Qu’en est-il de la France ? Il semble que par la force et la pertinence du travail d’Eline Snel, l’école française s’ouvre peu à peu à la problématique du versant psychique de l’individu et du lien psycho-cognitif entre bien-être et disponibilité mentale.
Cependant la France reste en retard quant à l’expérimentation de techniques nouvelles mais scientifiquement fondées, concernant la gestion de classe et l’aide à l’épanouissement des individus. « Si on ne considère pas l’enfant comme un être sensible, on ne sera pas en mesure de lui apporter ce dont il a besoin pour être disposé aux différents apprentissages » [F. Renault – 2015].

C. Cros nous explique qu’en France, il s’agit pour l’heure de prouver scientifiquement les bienfaits du programme d’Eline Snel « l’attention ça marche ! » [2015]. Alors seulement les formateurs auront leur pleine légitimité à l’enseigner partout.
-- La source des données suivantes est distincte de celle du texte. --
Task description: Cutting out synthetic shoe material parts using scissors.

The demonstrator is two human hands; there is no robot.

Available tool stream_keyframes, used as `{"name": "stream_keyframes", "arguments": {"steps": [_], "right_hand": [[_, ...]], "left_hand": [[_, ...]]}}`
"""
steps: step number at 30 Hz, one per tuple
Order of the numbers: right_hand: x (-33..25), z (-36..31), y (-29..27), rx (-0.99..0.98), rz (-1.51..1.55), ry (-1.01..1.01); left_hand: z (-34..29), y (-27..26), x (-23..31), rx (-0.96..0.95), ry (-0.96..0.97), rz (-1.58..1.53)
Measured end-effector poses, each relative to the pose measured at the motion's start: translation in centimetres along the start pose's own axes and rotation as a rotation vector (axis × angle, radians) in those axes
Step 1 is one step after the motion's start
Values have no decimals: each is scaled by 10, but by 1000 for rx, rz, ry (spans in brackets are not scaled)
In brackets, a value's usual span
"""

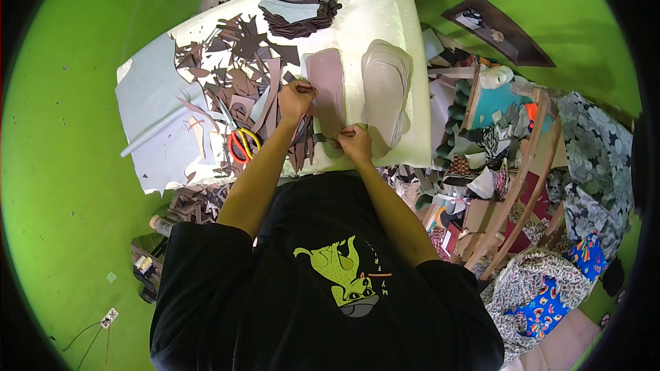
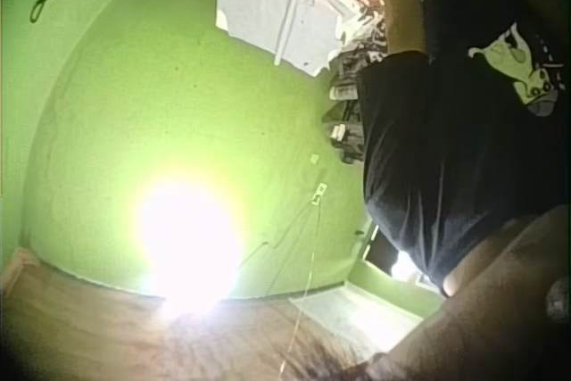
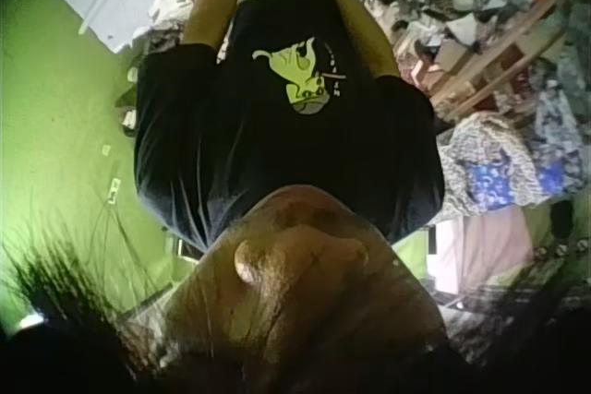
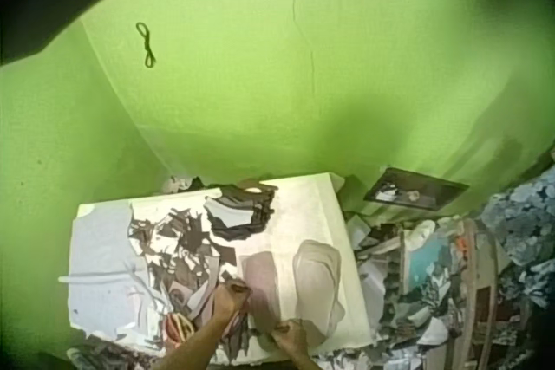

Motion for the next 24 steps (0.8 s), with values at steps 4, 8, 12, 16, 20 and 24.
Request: {"name": "stream_keyframes", "arguments": {"steps": [4,8,12,16,20,24], "right_hand": [[5,3,-1,-13,11,-22],[-1,0,-1,1,-23,-40],[-15,-8,-2,95,-110,-139],[-40,-23,20,36,-4,-107],[-55,-21,66,-51,-62,-194],[-60,-20,133,-219,-144,-248]], "left_hand": [[-10,-4,5,24,-12,-9],[-16,-6,3,17,-8,-68],[-25,-7,1,-51,102,-119],[-47,-23,-5,-107,101,-279],[-77,-51,-21,-89,60,-376],[-96,-95,-51,-39,79,-325]]}}
Point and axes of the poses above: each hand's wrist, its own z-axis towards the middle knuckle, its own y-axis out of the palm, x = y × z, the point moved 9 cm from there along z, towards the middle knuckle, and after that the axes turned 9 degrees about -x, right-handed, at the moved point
En ce sens, une première vaste évaluation scientifique a été amorcée à la rentrée 2015 sous la direction du Laboratoire INSERM de l’Université de Bordeaux dans plusieurs établissements scolaires français et belges. Cette étude vise justement à évaluer les effets de la méthode « L’attention, ça marche ! » sur la réussite scolaire et le bien-être des enfants à l’école.